Data excerpts:
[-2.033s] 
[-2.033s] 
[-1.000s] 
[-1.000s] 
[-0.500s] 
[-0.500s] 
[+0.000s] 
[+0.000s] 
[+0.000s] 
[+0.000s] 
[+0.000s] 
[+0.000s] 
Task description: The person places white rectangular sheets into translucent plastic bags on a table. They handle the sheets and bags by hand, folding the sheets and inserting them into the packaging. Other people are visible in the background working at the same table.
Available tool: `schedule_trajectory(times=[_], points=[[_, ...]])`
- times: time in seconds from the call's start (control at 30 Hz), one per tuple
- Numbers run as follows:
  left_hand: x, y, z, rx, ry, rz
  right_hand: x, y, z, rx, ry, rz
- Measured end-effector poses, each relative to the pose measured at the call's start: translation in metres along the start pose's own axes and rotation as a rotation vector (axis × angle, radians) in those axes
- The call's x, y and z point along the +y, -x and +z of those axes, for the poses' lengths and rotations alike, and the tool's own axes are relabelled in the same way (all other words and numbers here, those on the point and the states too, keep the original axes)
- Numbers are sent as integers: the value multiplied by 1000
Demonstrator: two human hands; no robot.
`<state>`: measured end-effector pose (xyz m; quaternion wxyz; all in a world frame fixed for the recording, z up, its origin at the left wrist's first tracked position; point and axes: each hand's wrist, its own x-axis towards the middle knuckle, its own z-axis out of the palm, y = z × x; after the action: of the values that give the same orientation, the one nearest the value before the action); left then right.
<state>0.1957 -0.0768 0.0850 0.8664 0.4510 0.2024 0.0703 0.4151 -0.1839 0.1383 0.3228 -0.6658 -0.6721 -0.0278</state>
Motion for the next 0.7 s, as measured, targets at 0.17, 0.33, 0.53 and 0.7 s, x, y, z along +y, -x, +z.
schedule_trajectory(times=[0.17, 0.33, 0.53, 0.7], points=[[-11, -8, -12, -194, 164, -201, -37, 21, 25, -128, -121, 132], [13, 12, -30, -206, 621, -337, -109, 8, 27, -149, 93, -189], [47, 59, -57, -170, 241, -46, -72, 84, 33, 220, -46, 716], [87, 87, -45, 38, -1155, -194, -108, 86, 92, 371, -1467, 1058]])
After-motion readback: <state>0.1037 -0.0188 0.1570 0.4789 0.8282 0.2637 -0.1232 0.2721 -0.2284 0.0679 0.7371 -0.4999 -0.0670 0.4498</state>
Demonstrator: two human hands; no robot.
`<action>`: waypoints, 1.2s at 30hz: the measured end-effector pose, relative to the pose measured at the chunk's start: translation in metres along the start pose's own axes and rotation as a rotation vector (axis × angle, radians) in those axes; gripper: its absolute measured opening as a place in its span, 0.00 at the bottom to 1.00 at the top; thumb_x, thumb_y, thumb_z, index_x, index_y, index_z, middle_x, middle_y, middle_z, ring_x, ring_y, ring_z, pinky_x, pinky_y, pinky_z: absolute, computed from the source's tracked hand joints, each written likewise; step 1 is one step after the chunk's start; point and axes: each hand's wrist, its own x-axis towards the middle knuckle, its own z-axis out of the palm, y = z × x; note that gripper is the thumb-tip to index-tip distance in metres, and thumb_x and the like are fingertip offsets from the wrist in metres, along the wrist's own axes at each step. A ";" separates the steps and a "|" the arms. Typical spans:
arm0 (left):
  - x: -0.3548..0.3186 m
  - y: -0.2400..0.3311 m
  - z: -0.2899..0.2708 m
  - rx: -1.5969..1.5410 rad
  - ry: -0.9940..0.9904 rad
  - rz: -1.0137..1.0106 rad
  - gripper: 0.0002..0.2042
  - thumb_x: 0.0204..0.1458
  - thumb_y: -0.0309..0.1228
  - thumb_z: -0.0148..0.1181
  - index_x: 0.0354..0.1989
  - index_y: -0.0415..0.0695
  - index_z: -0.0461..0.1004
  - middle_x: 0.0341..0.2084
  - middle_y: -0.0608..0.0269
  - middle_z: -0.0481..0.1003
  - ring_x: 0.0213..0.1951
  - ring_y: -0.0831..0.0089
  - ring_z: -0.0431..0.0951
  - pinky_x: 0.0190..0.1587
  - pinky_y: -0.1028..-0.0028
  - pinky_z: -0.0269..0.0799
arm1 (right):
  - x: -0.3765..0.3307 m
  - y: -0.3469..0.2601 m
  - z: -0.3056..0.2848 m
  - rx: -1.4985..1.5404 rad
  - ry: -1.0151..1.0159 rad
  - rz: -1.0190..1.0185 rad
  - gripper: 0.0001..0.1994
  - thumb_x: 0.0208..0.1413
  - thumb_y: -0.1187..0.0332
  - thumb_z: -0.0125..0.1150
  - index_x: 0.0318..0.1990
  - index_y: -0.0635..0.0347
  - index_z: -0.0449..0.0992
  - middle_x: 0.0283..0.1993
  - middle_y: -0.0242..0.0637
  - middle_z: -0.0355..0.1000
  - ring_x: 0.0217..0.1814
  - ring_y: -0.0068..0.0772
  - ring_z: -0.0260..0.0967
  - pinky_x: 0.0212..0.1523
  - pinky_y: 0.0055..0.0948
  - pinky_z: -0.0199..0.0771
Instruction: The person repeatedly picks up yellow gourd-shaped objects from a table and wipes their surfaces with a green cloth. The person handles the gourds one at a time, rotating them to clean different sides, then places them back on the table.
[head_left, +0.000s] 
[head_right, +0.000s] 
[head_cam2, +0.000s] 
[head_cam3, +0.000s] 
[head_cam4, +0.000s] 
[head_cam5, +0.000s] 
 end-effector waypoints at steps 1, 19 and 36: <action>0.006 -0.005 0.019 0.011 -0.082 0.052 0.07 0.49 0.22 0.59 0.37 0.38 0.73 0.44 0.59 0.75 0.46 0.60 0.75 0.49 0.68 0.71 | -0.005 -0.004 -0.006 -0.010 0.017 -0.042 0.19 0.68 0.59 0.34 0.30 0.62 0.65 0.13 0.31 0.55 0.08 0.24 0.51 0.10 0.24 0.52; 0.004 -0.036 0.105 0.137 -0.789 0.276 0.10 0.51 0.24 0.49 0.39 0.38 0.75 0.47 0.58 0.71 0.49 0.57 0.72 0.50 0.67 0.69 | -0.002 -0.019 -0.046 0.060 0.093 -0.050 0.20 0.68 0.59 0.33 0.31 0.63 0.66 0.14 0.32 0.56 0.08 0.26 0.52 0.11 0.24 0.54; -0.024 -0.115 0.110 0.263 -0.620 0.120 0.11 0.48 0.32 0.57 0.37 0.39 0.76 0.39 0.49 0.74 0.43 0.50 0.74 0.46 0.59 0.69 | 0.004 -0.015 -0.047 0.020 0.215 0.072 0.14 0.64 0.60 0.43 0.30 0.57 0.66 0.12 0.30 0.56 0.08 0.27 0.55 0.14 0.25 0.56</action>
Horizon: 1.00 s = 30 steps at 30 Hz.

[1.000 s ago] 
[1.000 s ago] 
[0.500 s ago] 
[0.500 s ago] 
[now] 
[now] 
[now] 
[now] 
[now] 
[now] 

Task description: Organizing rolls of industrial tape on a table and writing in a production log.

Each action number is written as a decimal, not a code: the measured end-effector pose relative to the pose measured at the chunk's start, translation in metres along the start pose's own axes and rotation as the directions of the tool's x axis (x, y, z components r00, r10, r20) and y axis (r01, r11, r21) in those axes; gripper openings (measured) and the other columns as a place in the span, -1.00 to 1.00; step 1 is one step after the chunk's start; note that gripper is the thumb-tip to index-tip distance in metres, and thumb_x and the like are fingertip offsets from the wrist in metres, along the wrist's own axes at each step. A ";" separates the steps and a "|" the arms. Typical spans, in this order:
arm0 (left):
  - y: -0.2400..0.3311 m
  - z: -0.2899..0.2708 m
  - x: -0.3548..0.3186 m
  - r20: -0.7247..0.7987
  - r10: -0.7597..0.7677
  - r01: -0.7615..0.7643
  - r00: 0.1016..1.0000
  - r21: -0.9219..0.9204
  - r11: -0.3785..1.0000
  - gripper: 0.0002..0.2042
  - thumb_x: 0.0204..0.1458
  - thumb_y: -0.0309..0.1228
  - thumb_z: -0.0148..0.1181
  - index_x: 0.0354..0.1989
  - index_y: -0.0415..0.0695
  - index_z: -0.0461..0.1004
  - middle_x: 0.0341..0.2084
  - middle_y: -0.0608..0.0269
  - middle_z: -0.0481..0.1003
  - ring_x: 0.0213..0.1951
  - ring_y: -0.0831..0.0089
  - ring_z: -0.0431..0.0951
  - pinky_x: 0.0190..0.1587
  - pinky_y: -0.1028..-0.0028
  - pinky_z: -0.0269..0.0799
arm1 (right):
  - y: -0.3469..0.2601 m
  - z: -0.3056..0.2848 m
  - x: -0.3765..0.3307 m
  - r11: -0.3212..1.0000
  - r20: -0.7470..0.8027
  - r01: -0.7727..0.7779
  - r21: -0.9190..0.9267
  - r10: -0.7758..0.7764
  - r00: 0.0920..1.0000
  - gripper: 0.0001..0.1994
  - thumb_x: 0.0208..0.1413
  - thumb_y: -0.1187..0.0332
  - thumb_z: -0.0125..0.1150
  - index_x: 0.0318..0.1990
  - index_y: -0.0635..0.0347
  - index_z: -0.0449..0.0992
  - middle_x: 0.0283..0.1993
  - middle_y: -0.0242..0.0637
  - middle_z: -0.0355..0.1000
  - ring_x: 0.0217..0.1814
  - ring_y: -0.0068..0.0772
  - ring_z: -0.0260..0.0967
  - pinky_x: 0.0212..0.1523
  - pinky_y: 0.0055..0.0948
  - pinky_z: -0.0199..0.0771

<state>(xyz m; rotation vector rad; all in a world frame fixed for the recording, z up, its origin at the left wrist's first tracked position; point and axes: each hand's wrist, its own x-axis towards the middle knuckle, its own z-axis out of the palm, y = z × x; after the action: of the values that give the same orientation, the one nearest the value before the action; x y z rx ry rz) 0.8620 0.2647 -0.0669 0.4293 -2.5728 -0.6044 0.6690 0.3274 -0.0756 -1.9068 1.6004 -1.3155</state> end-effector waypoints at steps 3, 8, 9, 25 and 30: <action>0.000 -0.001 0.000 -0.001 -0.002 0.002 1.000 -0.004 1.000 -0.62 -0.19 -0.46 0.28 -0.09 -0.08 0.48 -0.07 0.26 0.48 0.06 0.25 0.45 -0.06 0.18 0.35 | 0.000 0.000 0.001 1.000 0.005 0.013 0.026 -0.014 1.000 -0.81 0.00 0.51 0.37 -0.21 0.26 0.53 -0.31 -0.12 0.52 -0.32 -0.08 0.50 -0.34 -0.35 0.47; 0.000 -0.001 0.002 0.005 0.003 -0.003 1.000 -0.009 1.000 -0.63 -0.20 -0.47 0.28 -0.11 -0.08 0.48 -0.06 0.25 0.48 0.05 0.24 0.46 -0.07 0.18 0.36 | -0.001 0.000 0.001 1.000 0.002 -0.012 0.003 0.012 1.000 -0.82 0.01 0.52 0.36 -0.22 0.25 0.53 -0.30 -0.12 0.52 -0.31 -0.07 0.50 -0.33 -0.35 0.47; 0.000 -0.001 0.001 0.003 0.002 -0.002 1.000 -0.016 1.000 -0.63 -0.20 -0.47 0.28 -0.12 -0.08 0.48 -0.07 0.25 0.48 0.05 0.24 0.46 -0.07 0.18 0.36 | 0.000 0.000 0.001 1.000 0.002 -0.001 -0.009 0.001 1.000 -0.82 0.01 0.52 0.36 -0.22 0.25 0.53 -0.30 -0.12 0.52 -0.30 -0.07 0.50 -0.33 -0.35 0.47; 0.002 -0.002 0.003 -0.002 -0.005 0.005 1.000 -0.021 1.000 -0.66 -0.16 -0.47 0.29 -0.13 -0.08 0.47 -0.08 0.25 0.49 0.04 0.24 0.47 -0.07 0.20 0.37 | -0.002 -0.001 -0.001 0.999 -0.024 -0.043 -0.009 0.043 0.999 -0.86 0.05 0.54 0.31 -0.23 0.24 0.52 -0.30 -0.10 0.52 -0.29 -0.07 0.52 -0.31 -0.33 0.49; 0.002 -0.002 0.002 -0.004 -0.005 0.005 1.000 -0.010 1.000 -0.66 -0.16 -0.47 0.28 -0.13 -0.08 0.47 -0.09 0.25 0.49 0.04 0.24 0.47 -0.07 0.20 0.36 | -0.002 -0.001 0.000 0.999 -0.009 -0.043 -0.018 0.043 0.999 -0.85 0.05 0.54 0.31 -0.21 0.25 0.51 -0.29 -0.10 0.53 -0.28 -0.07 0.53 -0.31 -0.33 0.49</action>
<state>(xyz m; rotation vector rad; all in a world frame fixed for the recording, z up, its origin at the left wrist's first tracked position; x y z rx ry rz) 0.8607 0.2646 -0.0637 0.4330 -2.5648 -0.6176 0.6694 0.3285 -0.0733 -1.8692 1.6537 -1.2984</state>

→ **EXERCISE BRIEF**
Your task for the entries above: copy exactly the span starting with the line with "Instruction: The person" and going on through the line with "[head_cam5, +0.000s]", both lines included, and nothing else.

→ **TASK SOLUTION**
Instruction: The person repeatedly picks up yellow gourd-shaped objects from a table and wipes their surfaces with a green cloth. The person handles the gourds one at a time, rotating them to clean different sides, then places them back on the table.
[head_left, +0.000s] 
[head_right, +0.000s] 
[head_cam2, +0.000s] 
[head_cam3, +0.000s] 
[head_cam4, +0.000s] 
[head_cam5, +0.000s] 

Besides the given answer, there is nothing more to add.